Navaratri is a time of rejuvenation. In the Bangalore ashram, we experience the transformation and the divinity. We hear of th
e power of silence but how can one express the blooming of infinity which unfurls here behind closed eyes! Waves of silence wash over your emotions and your mind, dissolving all rajas and tamas leaving you in bright, joyful sattva.
The divine showers love in mysterious ways. On the day of the Chandi homa, I was sitting rapt in meditation in one corner of the yagna shala. The silence and the energy were so beautiful that i decided that i would not move nor open my eyes. No sooner than i had thought this, a fly came and sat on the corner of my left eye. As i had committed to keeping my mowna, i did not move. The fly mistook my stoicness for silent assent and it decided to utilise the opportunity to make its presence felt more prominently - so it started walking on my eyelashes, fluttering both its wings to beat on my eyelids. In this moment of heightened awareness, i remembered Guruji's words, "In satyuga, apsaras would descend from heavens to disturb the meditation of rishis. The role is taken up by mosquitos and fleas in the
kalyuga." Assuming that my present tormentor was an apsara in some past incarnation greatly simplified things.
Mysteriously, the fly read my thoughts and it slowed its pace, s-l-o-w-l-y reaching and settling down in the corner of my left eye. By now my eyes were watering, not entirely out of bliss. I felt more determined to keep my eyes shut and my meditation steady. The fly
was completely enjoying this unopposed freedom and it decided to tour around my eyebrows. So off it started, walking slowly and beating its wings, tracing the line of my left eyebrow. Even the apsara fantasy was not very helpful this time. Strangely, I was also feeling very calm
somewhere, as i watched the intense discomfort rise and rise. By then, the fly was bored and it hopped off onto my right eye and started it routine again. This drama had already lasted 5 minutes and i allowed my baser nature to prevail as i took a huge swipe at the fly, who flew off.
I was feeling a bit low to have given in and was thinking maybe i could have been more patient and allowed the fly to go away on its own. Instantly, the buzzing returned and something familiar landed atop my left ear.
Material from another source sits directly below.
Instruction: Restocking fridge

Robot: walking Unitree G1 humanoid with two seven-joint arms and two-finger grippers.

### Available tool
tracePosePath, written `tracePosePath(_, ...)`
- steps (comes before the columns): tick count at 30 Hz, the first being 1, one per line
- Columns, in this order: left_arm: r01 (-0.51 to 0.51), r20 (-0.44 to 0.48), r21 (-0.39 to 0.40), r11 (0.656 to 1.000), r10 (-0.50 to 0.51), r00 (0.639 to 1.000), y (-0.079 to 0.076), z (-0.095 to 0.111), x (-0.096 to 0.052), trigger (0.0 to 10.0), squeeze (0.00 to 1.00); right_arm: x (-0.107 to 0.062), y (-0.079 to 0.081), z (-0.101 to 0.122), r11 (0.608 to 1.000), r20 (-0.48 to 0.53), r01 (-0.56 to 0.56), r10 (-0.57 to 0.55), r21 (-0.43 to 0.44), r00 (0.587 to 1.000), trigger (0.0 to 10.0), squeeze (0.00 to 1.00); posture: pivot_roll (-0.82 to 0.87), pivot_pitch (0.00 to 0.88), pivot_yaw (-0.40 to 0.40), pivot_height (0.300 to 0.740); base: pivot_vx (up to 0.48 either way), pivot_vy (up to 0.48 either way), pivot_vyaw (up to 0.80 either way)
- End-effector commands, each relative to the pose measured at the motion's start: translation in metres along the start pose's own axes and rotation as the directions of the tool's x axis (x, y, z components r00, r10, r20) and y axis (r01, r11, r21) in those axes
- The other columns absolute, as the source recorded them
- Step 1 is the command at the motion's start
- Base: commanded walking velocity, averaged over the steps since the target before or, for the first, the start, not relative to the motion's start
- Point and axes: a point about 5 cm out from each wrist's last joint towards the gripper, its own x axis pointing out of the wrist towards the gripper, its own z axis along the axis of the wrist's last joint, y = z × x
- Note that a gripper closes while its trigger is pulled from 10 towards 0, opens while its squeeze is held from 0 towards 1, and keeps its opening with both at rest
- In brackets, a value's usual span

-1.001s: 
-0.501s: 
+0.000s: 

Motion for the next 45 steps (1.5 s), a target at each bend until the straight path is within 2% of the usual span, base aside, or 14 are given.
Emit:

The fly had started another flapping serenade along the contours of my left ear. This time i was less agreeable to share myself, and i shood the fly away almost instantly.
Once it was gone, i was at ease. However, a faint voice whispered "I am tough. I could have probably put up with it." And instantly, it was back, tickling me on the side of my neck. This time, there were no murmurs of protests within me and i felt a beautiful acceptance dawning within me for myself as i planned how to murder the pest. The mind-reader fly flew off and did not return this time.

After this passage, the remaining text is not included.